### Task objective
Search the entries below for the word "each" and copy every line where it appears.

╭─ Study material

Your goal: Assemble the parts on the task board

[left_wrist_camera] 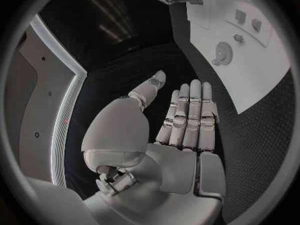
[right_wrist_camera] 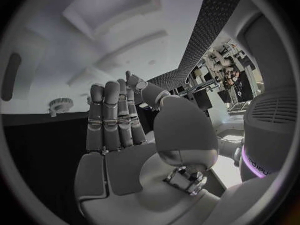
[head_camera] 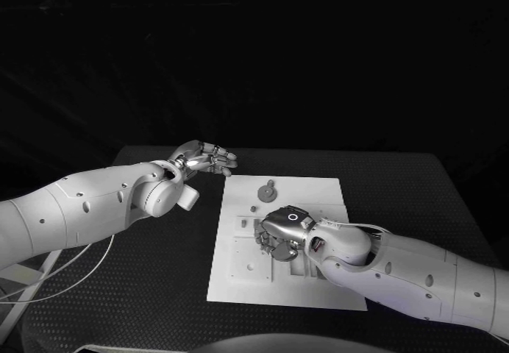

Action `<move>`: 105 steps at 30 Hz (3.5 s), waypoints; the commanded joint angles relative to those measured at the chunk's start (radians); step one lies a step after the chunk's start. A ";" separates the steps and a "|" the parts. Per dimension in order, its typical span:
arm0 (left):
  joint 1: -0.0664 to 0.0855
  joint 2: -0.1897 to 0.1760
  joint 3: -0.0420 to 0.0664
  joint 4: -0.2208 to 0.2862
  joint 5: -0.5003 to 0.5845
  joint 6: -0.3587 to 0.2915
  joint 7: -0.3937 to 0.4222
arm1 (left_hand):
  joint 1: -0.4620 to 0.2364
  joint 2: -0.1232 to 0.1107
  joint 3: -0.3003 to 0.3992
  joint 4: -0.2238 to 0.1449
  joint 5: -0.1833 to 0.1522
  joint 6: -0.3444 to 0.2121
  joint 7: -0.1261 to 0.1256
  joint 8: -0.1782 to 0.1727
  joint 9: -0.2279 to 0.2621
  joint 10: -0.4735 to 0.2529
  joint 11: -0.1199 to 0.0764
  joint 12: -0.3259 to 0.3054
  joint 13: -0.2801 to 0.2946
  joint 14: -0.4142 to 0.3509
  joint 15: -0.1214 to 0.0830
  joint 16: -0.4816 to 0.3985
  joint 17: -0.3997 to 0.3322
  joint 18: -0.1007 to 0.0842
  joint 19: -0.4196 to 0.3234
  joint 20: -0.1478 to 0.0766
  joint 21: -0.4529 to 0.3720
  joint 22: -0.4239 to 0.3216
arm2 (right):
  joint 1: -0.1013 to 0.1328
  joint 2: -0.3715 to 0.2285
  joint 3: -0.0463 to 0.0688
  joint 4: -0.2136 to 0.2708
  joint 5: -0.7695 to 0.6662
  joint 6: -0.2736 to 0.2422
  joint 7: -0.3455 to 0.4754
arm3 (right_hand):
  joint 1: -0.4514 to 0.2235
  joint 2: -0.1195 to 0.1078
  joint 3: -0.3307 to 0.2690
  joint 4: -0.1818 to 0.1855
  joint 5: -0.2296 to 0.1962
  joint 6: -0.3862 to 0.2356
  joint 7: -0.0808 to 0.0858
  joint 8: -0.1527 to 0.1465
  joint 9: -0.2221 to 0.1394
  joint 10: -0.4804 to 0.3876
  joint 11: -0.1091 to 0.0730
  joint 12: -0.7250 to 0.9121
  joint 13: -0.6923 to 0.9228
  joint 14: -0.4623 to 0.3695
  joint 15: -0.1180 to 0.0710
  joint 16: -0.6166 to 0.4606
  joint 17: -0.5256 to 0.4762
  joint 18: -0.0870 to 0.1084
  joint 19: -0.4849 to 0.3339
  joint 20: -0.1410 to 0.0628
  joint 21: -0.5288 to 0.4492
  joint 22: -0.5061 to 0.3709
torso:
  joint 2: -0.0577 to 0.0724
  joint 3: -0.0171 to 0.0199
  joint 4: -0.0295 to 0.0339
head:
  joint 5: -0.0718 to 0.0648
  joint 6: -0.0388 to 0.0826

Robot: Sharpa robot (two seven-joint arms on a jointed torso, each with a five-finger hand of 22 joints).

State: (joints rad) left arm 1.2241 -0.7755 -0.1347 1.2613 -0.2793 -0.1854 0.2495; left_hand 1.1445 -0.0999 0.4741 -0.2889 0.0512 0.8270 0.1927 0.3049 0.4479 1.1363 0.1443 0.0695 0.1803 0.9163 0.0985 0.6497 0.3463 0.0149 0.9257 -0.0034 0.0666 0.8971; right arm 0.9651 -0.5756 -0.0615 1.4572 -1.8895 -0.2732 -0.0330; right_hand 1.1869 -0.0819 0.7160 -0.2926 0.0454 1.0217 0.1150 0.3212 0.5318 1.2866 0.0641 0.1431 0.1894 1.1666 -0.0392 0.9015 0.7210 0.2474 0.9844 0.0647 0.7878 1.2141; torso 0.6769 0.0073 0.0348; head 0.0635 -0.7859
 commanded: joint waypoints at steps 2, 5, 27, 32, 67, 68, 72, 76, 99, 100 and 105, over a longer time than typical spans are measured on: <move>0.002 -0.001 0.001 0.001 0.004 0.010 0.012 | -0.006 -0.002 -0.008 -0.001 0.004 -0.006 0.002 0.001 -0.002 -0.008 -0.001 0.002 -0.001 0.006 0.000 -0.003 0.002 0.004 0.000 0.004 0.000 -0.002 | -0.002 0.004 0.000 -0.005 -0.023 0.012 0.005 | -0.006 0.006 0.007 0.000 0.003 0.006 -0.001 0.003 0.001 0.007 0.002 -0.007 0.001 0.007 -0.003 0.001 0.000 0.014 0.006 -0.002 0.003 0.001 | 0.001 0.0000 0.0012 | 0.003 -0.006; 0.002 -0.001 0.001 0.001 0.004 0.011 0.012 | -0.006 -0.002 -0.008 -0.001 0.004 -0.006 0.002 0.001 -0.002 -0.008 -0.001 0.002 -0.001 0.006 0.000 -0.004 0.002 0.004 -0.001 0.004 0.000 -0.002 | -0.002 0.004 -0.001 -0.008 -0.022 0.015 0.004 | -0.006 0.006 0.007 0.000 0.003 0.006 -0.001 0.003 0.001 0.007 0.002 -0.007 0.001 0.007 -0.003 0.001 0.000 0.014 0.006 -0.002 0.003 0.001 | 0.000 -0.0002 0.0005 | 0.003 -0.008; 0.002 -0.004 0.001 0.002 0.004 0.011 0.010 | -0.007 -0.002 -0.008 -0.001 0.004 -0.006 0.002 0.002 -0.001 -0.008 -0.001 0.002 -0.001 0.006 0.000 -0.005 0.004 0.004 0.000 0.004 0.000 -0.003 | -0.002 -0.001 -0.009 -0.015 -0.023 0.019 0.003 | -0.007 0.006 0.007 0.000 0.003 0.006 -0.001 0.004 0.002 0.007 0.002 -0.007 0.002 0.008 -0.003 0.000 -0.001 0.014 0.007 -0.002 0.003 0.001 | 0.000 -0.0008 0.0000 | 0.008 -0.016; 0.002 -0.003 0.001 0.003 0.004 0.012 0.011 | -0.007 -0.002 -0.009 -0.001 0.004 -0.006 0.002 0.002 -0.001 -0.008 -0.001 0.002 -0.001 0.007 0.000 -0.006 0.005 0.004 0.000 0.004 0.000 -0.004 | -0.002 0.005 -0.011 -0.024 -0.022 0.021 0.005 | -0.007 0.006 0.007 0.000 0.003 0.006 -0.001 0.004 0.002 0.007 0.002 -0.008 0.002 0.008 -0.003 0.000 -0.001 0.014 0.007 -0.002 0.002 0.001 | 0.000 -0.0012 0.0022 | 0.009 -0.017; 0.003 -0.004 0.001 0.000 0.004 0.015 0.009 | -0.008 -0.002 -0.010 -0.001 0.004 -0.007 0.002 0.002 -0.002 -0.009 -0.001 0.002 -0.002 0.007 0.001 -0.009 0.008 0.004 0.000 0.004 0.000 -0.006 | -0.002 0.013 -0.021 -0.021 -0.010 0.036 0.005 | -0.009 0.008 0.008 0.000 0.003 0.005 -0.001 0.004 0.004 0.008 0.002 -0.008 0.004 0.010 -0.003 -0.002 -0.001 0.014 0.008 -0.003 0.002 0.000 | 0.000 -0.0004 -0.0008 | 0.019 -0.023; 0.003 -0.004 0.001 0.000 0.004 0.015 0.009 | -0.008 -0.002 -0.010 -0.001 0.004 -0.007 0.002 0.002 -0.002 -0.009 -0.001 0.002 -0.002 0.007 0.001 -0.009 0.008 0.004 -0.001 0.004 0.000 -0.006 | -0.002 0.014 -0.021 -0.024 -0.013 0.038 0.004 | -0.009 0.008 0.008 0.000 0.003 0.005 -0.001 0.004 0.004 0.008 0.002 -0.008 0.004 0.010 -0.003 -0.002 -0.001 0.014 0.008 -0.003 0.002 0.000 | 0.000 -0.0004 -0.0011 | 0.018 -0.023; 0.003 -0.003 0.001 0.000 0.004 0.016 0.008 | -0.008 -0.002 -0.010 -0.001 0.004 -0.007 0.002 0.002 -0.002 -0.009 -0.001 0.002 -0.002 0.007 0.001 -0.009 0.009 0.004 0.000 0.004 0.000 -0.006 | -0.002 0.020 -0.023 -0.033 -0.023 0.048 -0.003 | -0.009 0.008 0.008 0.000 0.003 0.005 -0.001 0.004 0.004 0.008 0.002 -0.009 0.004 0.010 -0.003 -0.002 -0.002 0.014 0.008 -0.003 0.002 0.000 | 0.000 -0.0006 -0.0008 | 0.017 -0.023; 0.003 -0.003 0.001 0.000 0.004 0.015 0.008 | -0.008 -0.002 -0.010 -0.001 0.004 -0.007 0.002 0.002 -0.002 -0.009 -0.001 0.002 -0.002 0.007 0.001 -0.009 0.009 0.004 0.000 0.004 0.000 -0.007 | -0.002 0.024 -0.028 -0.042 -0.026 0.049 -0.006 | -0.009 0.008 0.008 0.000 0.003 0.004 0.000 0.004 0.004 0.008 0.002 -0.009 0.004 0.010 -0.003 -0.002 -0.002 0.014 0.008 -0.003 0.002 0.000 | 0.000 -0.0002 0.0006 | 0.015 -0.022; 0.004 -0.006 0.001 0.001 0.004 0.015 0.007 | -0.008 -0.001 -0.010 -0.001 0.004 -0.007 0.002 0.003 -0.002 -0.009 -0.001 0.002 -0.002 0.007 0.001 -0.011 0.011 0.004 -0.001 0.004 0.000 -0.008 | -0.002 0.025 -0.031 -0.042 -0.014 0.064 -0.007 | -0.011 0.006 0.008 0.000 0.003 0.002 0.000 0.003 0.005 0.005 0.003 -0.011 0.005 0.010 -0.003 -0.005 -0.002 0.014 0.007 -0.003 0.000 0.000 | 0.000 -0.0014 0.0002 | 0.016 -0.025; 0.004 -0.006 0.001 0.001 0.004 0.015 0.007 | -0.008 -0.001 -0.010 -0.001 0.004 -0.007 0.002 0.003 -0.002 -0.009 -0.001 0.002 -0.002 0.007 0.001 -0.011 0.011 0.004 -0.001 0.004 0.000 -0.008 | -0.002 0.026 -0.032 -0.043 -0.013 0.069 -0.009 | -0.012 0.006 0.008 0.000 0.003 -0.002 0.002 0.001 0.005 0.001 0.004 -0.014 0.004 0.010 -0.002 -0.005 -0.002 0.014 0.007 -0.003 0.000 0.000 | 0.000 -0.0016 -0.0001 | 0.016 -0.025; 0.005 -0.006 0.001 0.002 0.004 0.015 0.007 | -0.007 -0.001 -0.010 -0.001 0.004 -0.007 0.002 0.003 -0.002 -0.009 -0.001 0.002 -0.002 0.007 0.001 -0.011 0.012 0.004 -0.001 0.004 0.000 -0.008 | -0.002 0.027 -0.038 -0.056 -0.003 0.069 -0.005 | -0.029 -0.044 -0.009 0.002 0.003 -0.068 0.028 -0.035 -0.008 -0.030 0.018 -0.035 -0.002 0.004 0.011 -0.001 0.004 0.014 0.003 -0.001 0.002 0.004 | 0.000 -0.0012 -0.0002 | 0.016 -0.026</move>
State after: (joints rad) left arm 1.2267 -0.7821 -0.1347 1.2604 -0.2793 -0.1825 0.2484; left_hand 1.1445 -0.0999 0.4687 -0.2891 0.0512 0.8271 0.1927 0.3049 0.4479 1.1363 0.1443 0.0695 0.1790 0.9163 0.0985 0.6420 0.3566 0.0148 0.9258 -0.0034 0.0666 0.8899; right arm 0.9658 -0.5465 -0.0967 1.4080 -1.8989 -0.2372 -0.0361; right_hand 1.1596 -0.1180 0.7123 -0.2921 0.0456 0.9665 0.1390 0.2930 0.5277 1.2602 0.0795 0.1121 0.1884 1.1700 -0.0324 0.9022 0.7234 0.2506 0.9896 0.0634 0.7852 1.2143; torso 0.6767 0.0058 0.0346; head 0.0795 -0.8112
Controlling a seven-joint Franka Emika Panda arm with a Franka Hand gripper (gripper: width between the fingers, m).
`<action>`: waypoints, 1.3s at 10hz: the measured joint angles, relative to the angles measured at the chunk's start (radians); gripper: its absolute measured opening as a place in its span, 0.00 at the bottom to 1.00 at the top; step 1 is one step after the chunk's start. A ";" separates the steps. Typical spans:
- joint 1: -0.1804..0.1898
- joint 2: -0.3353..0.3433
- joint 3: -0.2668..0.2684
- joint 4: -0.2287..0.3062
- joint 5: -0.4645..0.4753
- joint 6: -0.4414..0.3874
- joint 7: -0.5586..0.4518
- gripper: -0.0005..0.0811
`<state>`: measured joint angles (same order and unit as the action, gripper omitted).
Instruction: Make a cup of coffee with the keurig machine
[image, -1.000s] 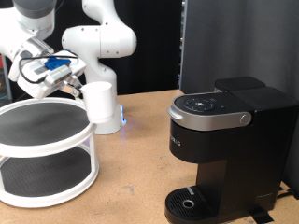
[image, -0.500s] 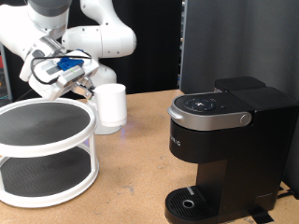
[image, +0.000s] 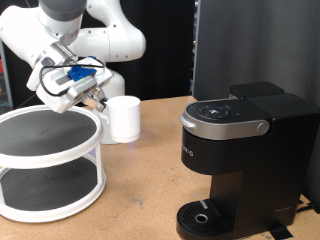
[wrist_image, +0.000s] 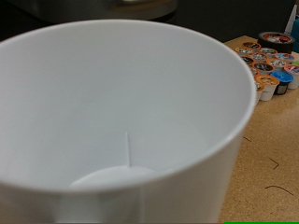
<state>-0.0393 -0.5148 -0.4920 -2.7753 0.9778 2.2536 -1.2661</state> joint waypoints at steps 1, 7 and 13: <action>0.000 0.000 -0.002 0.000 0.000 -0.010 -0.001 0.09; 0.024 0.033 0.012 -0.025 0.047 0.046 -0.055 0.09; 0.130 0.183 0.036 -0.025 0.257 0.153 -0.231 0.09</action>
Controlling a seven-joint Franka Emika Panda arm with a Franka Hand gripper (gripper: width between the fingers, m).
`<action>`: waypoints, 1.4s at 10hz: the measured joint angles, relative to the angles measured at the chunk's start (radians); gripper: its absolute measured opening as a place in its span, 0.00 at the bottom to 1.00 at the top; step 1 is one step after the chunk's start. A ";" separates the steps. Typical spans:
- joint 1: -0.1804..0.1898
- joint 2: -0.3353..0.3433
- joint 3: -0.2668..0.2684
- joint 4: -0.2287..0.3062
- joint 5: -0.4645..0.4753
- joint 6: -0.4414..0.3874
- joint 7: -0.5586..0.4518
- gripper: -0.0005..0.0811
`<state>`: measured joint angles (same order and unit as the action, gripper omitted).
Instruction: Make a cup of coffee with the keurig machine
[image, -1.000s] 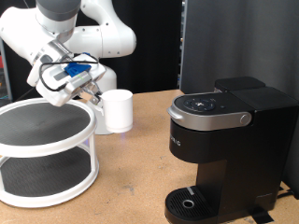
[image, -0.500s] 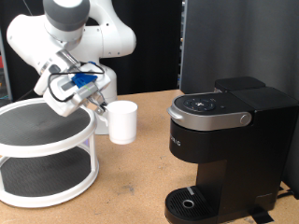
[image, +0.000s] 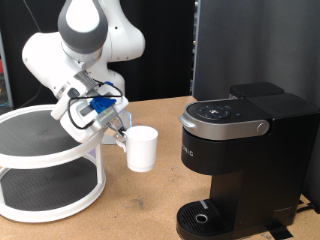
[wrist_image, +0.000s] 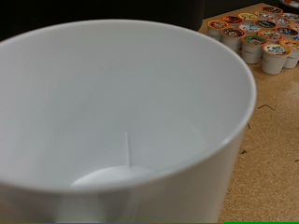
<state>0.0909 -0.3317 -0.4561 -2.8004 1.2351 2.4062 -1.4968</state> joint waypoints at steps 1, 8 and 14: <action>0.012 0.025 0.001 0.001 0.036 0.003 -0.033 0.09; 0.046 0.162 0.031 0.016 0.207 0.016 -0.168 0.09; 0.051 0.216 0.086 0.040 0.327 0.037 -0.211 0.09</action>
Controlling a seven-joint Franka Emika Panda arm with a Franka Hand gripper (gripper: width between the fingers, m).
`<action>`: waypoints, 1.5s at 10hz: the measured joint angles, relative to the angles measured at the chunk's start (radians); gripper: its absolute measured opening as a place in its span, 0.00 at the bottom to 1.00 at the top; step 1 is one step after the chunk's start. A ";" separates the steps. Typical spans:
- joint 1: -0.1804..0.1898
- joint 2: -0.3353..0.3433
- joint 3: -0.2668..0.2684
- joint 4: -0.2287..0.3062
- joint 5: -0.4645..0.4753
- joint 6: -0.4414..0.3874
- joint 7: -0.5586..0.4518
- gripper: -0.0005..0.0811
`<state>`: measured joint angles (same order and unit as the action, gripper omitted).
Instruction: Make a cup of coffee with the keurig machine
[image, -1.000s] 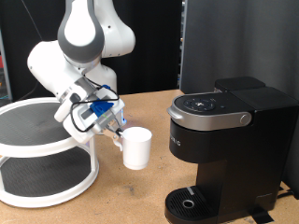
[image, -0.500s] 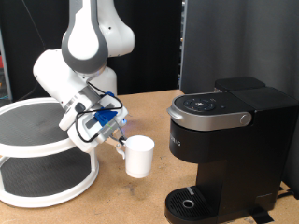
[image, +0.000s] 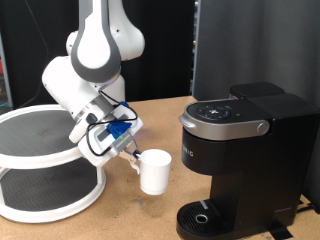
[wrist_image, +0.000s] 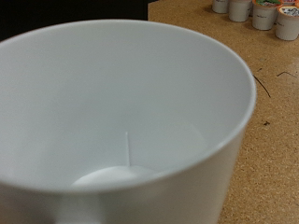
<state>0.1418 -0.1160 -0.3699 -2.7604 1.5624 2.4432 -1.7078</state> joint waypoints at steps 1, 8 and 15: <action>0.001 0.010 0.010 0.007 0.017 0.001 -0.004 0.09; 0.003 0.107 0.090 0.077 0.174 0.013 -0.072 0.09; 0.004 0.182 0.156 0.151 0.265 0.018 -0.089 0.09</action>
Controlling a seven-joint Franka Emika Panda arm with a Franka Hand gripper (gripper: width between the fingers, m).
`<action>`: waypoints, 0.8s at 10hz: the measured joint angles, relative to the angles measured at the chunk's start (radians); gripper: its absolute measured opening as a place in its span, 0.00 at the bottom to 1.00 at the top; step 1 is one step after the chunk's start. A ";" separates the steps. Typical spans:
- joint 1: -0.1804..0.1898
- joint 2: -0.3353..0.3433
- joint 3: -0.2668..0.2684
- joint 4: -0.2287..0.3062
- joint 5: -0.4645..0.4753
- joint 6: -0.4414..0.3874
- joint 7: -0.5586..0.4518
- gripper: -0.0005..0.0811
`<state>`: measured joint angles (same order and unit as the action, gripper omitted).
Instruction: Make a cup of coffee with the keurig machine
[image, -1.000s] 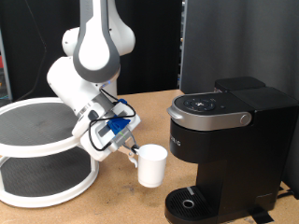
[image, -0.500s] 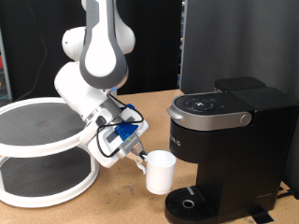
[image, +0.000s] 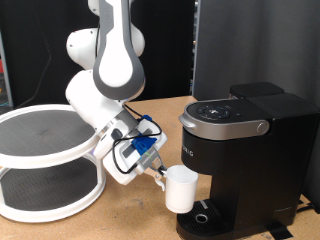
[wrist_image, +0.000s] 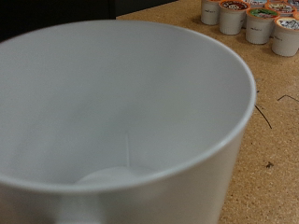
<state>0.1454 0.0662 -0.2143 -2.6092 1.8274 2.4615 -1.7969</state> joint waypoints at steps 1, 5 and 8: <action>0.000 0.009 0.008 0.008 0.015 0.000 -0.008 0.09; 0.000 0.037 0.039 0.032 0.055 0.015 -0.032 0.09; 0.000 0.069 0.059 0.050 0.105 0.022 -0.076 0.09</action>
<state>0.1457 0.1356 -0.1556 -2.5592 1.9324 2.4831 -1.8726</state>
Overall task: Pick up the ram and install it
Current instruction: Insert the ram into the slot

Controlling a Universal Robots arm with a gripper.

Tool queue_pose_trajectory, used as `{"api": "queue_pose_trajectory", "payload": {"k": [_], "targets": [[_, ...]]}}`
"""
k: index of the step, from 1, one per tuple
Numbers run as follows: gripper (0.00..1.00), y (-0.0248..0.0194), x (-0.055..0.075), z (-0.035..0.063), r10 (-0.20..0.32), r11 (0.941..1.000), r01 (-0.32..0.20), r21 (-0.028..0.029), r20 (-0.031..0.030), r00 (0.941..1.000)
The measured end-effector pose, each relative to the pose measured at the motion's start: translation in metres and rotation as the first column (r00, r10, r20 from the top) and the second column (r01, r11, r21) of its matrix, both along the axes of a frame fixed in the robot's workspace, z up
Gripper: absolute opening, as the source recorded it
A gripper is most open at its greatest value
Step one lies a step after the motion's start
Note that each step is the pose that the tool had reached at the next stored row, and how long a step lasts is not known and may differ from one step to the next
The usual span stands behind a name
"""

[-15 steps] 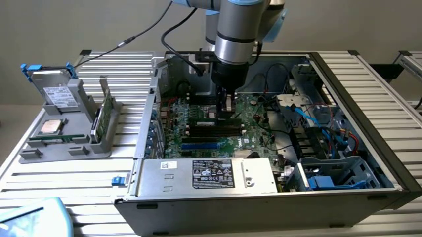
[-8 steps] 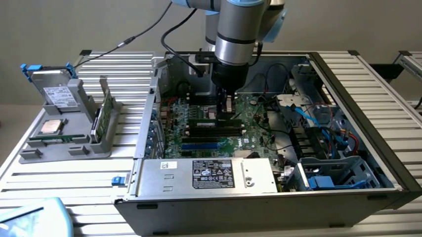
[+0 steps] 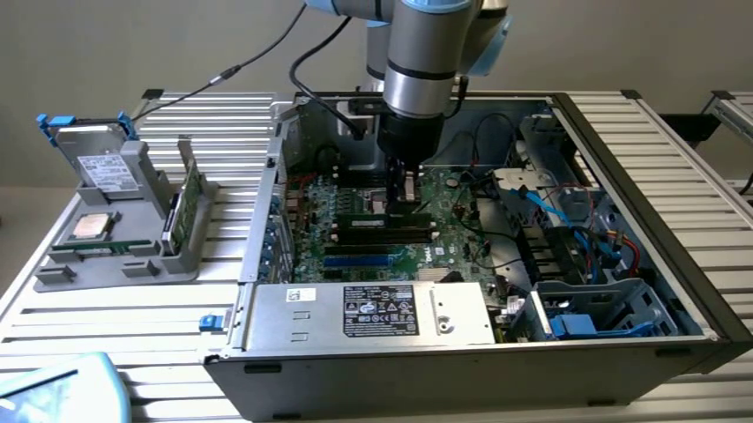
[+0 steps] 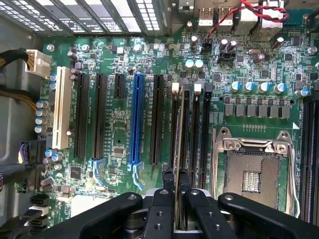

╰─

### Expected answer
Robot: Sharpa robot (two seven-joint arms on a jointed torso, each with a five-finger hand of 22 joints).
The measured end-effector pose, each relative to the pose measured at the motion's start: translation in metres and rotation as the first column (r00, r10, r20 from the top) and the second column (r01, r11, r21) of its matrix, both along the axes of a frame fixed in the robot's workspace, z up
Note that each step is the pose that the tool had reached at the next stored row, and how long a step lasts is not known and may differ from one step to the next

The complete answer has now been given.